WHAT THE EXERCISE ASKS
Whenever a line in the records below holds the string "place", copy it out.
------------------------------------
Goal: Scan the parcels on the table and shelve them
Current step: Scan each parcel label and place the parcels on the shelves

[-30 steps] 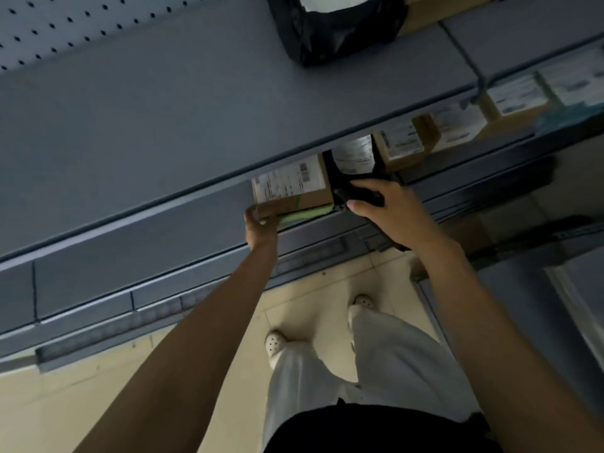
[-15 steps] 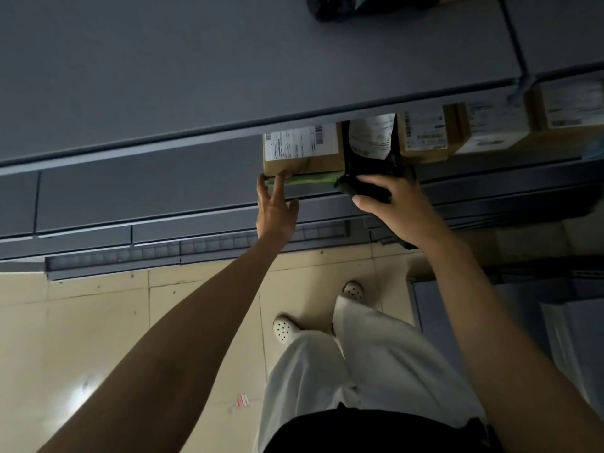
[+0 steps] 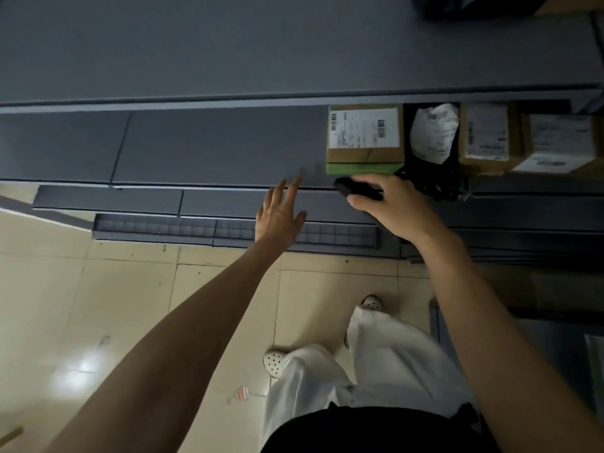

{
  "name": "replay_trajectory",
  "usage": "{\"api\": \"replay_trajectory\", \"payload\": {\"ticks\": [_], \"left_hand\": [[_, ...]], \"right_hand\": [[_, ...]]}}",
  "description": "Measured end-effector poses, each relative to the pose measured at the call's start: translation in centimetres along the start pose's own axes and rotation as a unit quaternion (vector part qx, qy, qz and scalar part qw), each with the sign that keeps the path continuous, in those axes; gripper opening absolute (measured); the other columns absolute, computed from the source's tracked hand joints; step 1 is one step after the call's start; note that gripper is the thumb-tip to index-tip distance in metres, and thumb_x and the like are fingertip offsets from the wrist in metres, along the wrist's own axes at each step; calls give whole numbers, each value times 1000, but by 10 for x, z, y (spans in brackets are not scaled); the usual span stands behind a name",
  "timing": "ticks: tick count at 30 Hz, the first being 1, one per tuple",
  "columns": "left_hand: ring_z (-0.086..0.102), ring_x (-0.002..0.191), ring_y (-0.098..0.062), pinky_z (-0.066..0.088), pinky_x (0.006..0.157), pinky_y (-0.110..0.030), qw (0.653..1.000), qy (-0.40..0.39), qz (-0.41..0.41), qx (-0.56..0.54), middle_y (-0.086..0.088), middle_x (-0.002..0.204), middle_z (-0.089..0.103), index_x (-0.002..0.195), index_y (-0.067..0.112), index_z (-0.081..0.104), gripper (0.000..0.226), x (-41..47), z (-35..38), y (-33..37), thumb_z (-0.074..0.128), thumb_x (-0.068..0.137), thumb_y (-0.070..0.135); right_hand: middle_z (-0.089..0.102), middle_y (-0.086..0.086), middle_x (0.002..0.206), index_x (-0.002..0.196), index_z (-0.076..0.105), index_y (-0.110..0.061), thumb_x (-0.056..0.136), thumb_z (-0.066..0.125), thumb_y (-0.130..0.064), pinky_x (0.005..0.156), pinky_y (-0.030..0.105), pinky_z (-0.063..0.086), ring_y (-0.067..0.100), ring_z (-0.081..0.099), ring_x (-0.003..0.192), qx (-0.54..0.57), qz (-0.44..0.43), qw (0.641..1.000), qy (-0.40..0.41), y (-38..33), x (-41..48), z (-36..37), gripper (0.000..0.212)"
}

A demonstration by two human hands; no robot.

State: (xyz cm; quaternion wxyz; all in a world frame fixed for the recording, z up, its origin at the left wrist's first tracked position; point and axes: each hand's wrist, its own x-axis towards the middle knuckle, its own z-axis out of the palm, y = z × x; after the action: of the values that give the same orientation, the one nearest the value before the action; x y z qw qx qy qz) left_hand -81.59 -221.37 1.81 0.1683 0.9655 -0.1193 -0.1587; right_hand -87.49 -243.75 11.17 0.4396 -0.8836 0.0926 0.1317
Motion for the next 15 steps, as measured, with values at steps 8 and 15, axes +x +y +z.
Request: {"api": "replay_trajectory", "payload": {"ticks": [8, 15], "left_hand": [[23, 146, -28, 25, 115, -47, 984, 137, -100, 52, -2, 157, 32, 154, 27, 27, 61, -131, -71, -168, 50, 100, 42], [25, 146, -30, 23, 117, -48, 947, 206, -226, 101, -1, 155, 36, 151, 28, 32, 59, -280, -116, -319, 53, 98, 42]], "right_hand": [[62, -2, 136, 139, 58, -29, 92, 66, -41, 97, 34, 46, 21, 56, 124, -41, -125, 989, -71, -137, -9, 125, 49], [62, -5, 135, 137, 58, -32, 91, 66, -43, 102, 41, 47, 20, 56, 123, -68, -249, 952, -167, -267, -44, 280, 48]]}}
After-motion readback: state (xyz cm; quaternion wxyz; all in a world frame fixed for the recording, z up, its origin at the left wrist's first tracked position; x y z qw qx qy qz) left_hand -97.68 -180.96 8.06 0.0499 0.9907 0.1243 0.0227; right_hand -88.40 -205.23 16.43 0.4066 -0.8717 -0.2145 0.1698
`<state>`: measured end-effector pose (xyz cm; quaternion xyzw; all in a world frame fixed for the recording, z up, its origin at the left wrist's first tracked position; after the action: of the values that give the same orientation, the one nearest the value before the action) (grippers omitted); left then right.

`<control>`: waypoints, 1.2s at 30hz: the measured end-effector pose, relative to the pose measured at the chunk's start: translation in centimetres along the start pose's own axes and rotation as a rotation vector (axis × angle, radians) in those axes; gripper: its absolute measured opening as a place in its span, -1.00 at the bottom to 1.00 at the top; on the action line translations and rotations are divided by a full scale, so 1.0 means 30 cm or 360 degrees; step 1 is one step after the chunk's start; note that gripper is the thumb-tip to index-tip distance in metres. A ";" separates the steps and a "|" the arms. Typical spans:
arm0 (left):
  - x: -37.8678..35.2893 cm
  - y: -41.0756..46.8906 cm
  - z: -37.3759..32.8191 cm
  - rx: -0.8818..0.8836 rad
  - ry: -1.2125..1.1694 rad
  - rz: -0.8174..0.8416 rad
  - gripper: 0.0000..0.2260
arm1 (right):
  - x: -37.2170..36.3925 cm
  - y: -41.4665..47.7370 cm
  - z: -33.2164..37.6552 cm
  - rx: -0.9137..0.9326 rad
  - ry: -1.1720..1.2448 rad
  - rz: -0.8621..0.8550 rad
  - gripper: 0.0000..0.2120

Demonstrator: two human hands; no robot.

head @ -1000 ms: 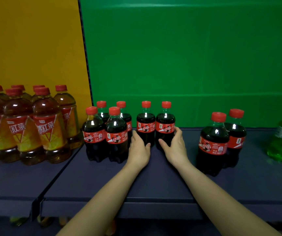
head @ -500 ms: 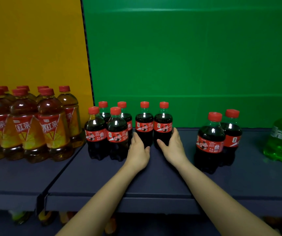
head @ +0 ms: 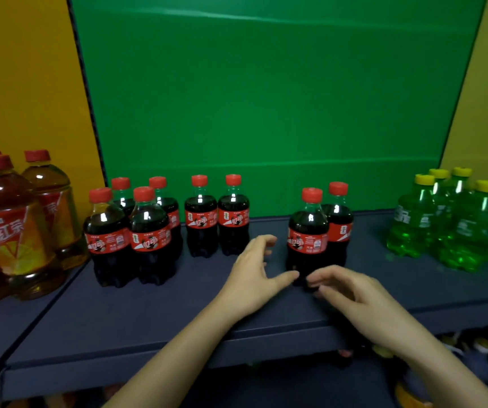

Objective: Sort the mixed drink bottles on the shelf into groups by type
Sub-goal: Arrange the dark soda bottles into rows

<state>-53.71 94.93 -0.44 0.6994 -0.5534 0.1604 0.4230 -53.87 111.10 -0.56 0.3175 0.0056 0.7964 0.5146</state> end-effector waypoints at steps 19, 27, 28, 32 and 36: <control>0.057 -0.015 0.065 0.0212 -0.0135 -0.0363 -0.44 | 0.124 0.201 -0.174 -0.0341 0.0666 -0.0164 -0.44; 0.181 -0.092 0.159 0.0311 0.0024 -0.0564 -0.48 | -0.011 0.227 -0.129 -0.0274 0.0562 -0.0158 -0.34; 0.191 -0.099 0.166 0.0317 0.0035 -0.0579 -0.48 | -0.033 0.231 -0.118 -0.0261 0.0540 -0.0153 -0.33; 0.223 -0.123 0.198 0.0365 0.0094 -0.0633 -0.41 | -0.126 0.256 -0.079 -0.0180 0.0447 -0.0128 -0.30; 0.243 -0.137 0.218 0.0405 0.0206 -0.0705 -0.41 | -0.204 0.277 -0.045 -0.0103 0.0397 -0.0163 -0.29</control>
<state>-49.10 85.35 -0.95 0.8392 -0.3340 0.1766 0.3911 -59.69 102.57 -1.90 0.1984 0.0599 0.8023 0.5598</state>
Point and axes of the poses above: each hand's wrist, its own y-axis towards the middle knuckle, its own x-axis out of the back of the hand, z = x × y, the point moved 6 cm from there along y, towards the middle knuckle, and after that the axes turned 10 degrees about y, right-handed, at the moved point
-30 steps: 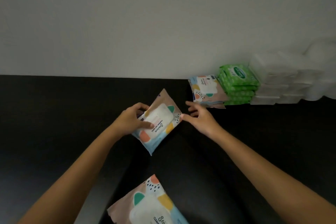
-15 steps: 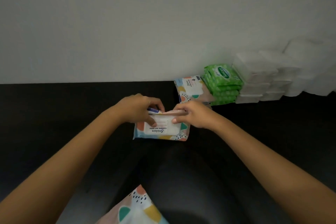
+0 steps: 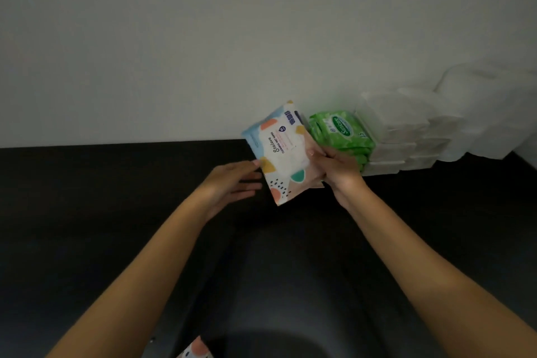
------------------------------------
RESULT OF THIS EXERCISE
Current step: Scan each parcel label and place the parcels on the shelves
`<control>`: waypoints, 1.2s at 30hz: the measured end-effector pose, relative to the pose measured at the chunk's start: translation in centimetres along the start pose's own axes and rotation as a rotation vector (axis × angle, radians) in those axes; gripper: its absolute measured opening as a place in its span, -1.00 at the bottom to 1.00 at the top; on the action line translations and rotations are divided by a full scale, so 1.0 means 30 cm or 360 degrees; step 1 is one step after the chunk's start; note that gripper is the thumb-tip to index-tip distance in metres. A ";" separates the steps and a "|" the arms. Typical spans:

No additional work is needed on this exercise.